LONDON: Britons enjoyed the freedoms of a pint and a haircut on Monday as months-long coronavirus curbs eased, although in South Asia record case numbers triggered tough new restrictions.

The sharp contrast in their fortunes exemplifies the mixed virus picture around the world, where fast vaccinating countries like Britain are leaving others behind.

More than 2.9 million people are now known to have died globally after catching Covid-19, with tens of millions infected.

India on Monday overtook Brazil as the country with the second-highest number of infections, after logging more than 168,000 new cases in a single day.

The recent, rapid increase of infections has taken the total number of cases there to 13.5 million, above Brazil's 13.48 million.

"The solution is for everyone to stay home for two months and end this (pandemic) once and for all. But the public doesn't listen," said Rohit, 28, a waiter in Mumbai.

"Nobody follows the rules in the restaurant... If we tell customers to wear masks, they are rude and disrespectful to us."

Experts have warned that huge, mostly maskless and tightly packed crowds at political rallies, mass religious festivals and other public places have fuelled the new wave of cases.

In the Himalayan city Haridwar on Monday, maskless Hindu pilgrims squeezed shoulder-to-shoulder on the banks of the Ganges River jostling for a dip as they observed a Kumbh Mela ritual, despite the risk of infection.

Held once every three years, Kumbh Mela is often labelled the world's largest religious gathering, but the 2021 event has posed a challenge to health officials who are struggling to enforce pandemic safety measures.

Several regions have tightened curbs on activity while Maharashtra, India's wealthiest state and current epicentre of the country's epidemic, imposed a weekend lockdown and night curfew.

But the government is desperate to avoid a repeat of last year's nationwide March shutdown -- one of the world's toughest -- which caused widespread human and economic misery.

Meanwhile Bangladesh has already resorted to drastic measures, announcing Monday it will shutter all offices for eight days, in an attempt to staunch its own spiralling outbreak.

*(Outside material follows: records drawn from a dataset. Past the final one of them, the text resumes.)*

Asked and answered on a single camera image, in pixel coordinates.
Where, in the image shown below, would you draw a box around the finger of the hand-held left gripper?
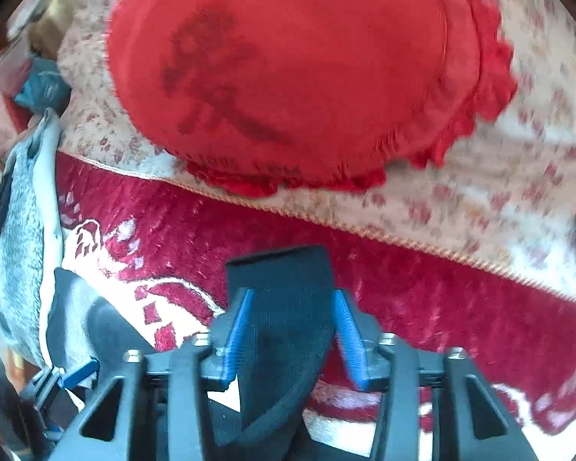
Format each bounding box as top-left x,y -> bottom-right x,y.
28,358 -> 98,411

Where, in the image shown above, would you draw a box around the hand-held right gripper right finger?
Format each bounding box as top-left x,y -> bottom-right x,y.
333,289 -> 530,461

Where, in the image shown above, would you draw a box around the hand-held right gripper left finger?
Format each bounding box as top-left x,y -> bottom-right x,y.
50,287 -> 256,461

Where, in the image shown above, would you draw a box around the black pants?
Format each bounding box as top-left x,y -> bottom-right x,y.
45,245 -> 338,461

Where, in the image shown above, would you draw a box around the grey pillow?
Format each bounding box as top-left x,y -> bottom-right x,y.
0,107 -> 67,370

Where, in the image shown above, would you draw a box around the beige floral sofa cover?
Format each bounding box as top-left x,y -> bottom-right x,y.
0,0 -> 576,304

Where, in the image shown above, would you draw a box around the round red cushion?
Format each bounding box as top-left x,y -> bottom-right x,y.
106,0 -> 518,199

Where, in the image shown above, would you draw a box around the teal cloth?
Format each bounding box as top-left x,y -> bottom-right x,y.
13,56 -> 73,117

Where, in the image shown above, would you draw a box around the brown cloth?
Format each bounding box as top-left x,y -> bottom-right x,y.
26,0 -> 80,57

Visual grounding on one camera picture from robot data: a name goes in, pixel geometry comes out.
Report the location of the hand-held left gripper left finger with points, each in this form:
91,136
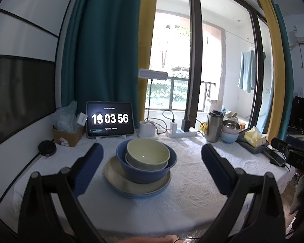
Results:
91,167

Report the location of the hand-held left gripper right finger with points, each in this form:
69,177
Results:
212,167

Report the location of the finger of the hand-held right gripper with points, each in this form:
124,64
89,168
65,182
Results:
297,141
281,145

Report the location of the cream plate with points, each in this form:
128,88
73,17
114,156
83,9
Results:
114,177

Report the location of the pink spotted bowl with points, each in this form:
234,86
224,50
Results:
141,167

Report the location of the large blue bowl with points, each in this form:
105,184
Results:
141,177

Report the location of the blue plate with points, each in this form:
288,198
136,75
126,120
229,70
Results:
139,196

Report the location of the cream bowl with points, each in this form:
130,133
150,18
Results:
147,151

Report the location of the black phone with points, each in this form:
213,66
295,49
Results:
274,157

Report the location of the yellow tissue pack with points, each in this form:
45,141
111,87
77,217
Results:
254,136

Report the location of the white tablecloth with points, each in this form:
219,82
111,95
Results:
190,187

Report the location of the small light blue bowl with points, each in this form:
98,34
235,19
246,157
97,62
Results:
229,138

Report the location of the steel tumbler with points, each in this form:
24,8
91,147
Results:
214,129

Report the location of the small pink bowl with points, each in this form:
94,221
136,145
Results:
229,131

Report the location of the small yellow object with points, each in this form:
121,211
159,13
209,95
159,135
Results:
203,127

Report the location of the orange container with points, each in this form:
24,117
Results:
242,126

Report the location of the white power strip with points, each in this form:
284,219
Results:
185,133

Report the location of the black round case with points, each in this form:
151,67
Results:
46,148

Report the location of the small white box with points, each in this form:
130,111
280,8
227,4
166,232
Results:
82,119

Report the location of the black charger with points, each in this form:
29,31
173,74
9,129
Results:
185,125

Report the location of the black tablet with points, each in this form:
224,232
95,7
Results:
110,119

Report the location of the white charger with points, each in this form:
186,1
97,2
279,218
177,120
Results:
173,126

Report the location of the white desk lamp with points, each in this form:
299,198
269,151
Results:
147,129

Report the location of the narrow teal curtain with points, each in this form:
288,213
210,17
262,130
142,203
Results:
287,68

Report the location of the hanging light blue towel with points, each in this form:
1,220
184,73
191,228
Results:
247,70

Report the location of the yellow curtain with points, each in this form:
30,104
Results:
271,55
147,30

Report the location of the white air conditioner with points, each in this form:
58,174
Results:
302,36

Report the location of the wide teal curtain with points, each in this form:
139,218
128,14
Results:
101,43

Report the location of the dark window frame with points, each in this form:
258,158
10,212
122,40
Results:
195,43

The South Asian nation of 160 million people will virtually seal itself off, shutting down both international and domestic transportation starting Wednesday.

All stores, except those supplying food, will close.

"There is no alternative now," Farhad Hossain, junior minister for public administration, said ahead of the clampdown.

But elsewhere, there were glimmers of hope in the drawn-out fight against the pandemic.

English pubs and restaurants can now serve people outside, a move welcomed by the hard-hit hospitality sector despite forecasts of wintry temperatures.

"It'll be great to see everybody again and see all the locals," Louise Porter, landlady of The Crown Inn in Askrigg, northern England, told AFP.

"Our lives have just been turned upside down, just like everybody else's," she said, adding, "we're still here to tell the tale".

Barbers, hairdressers, indoor gyms and swimming pools have also gotten the go-ahead to reopen.

Retail parks and high streets are anticipating a shopping spree, hoping that the partial reprieve after more than three months of stay-at-home orders will trigger a much-needed economic windfall.

Once the worst affected country in Europe, Britain launched a successful vaccination campaign coupled with lockdown measures that cut deaths by 95 percent and cases by 90 percent from January.

In France, now the continent's worst-hit country, an expansion of the vaccine rollout on Monday has buoyed optimism among lockdown-weary residents. Everyone over 55 years old is now eligible for Johnson & Johnson and AstraZeneca jabs.

Even as the initially sluggish inoculation campaign ramps up, epidemiologists have cautioned against reopening schools anytime soon.

Yet in Greece, high school students were welcomed back to campus for the first time in five months on Monday. Students and teachers will be tested for Covid-19 twice per week, but the reopening has some health experts worried since the country is still in the grips of the pandemic.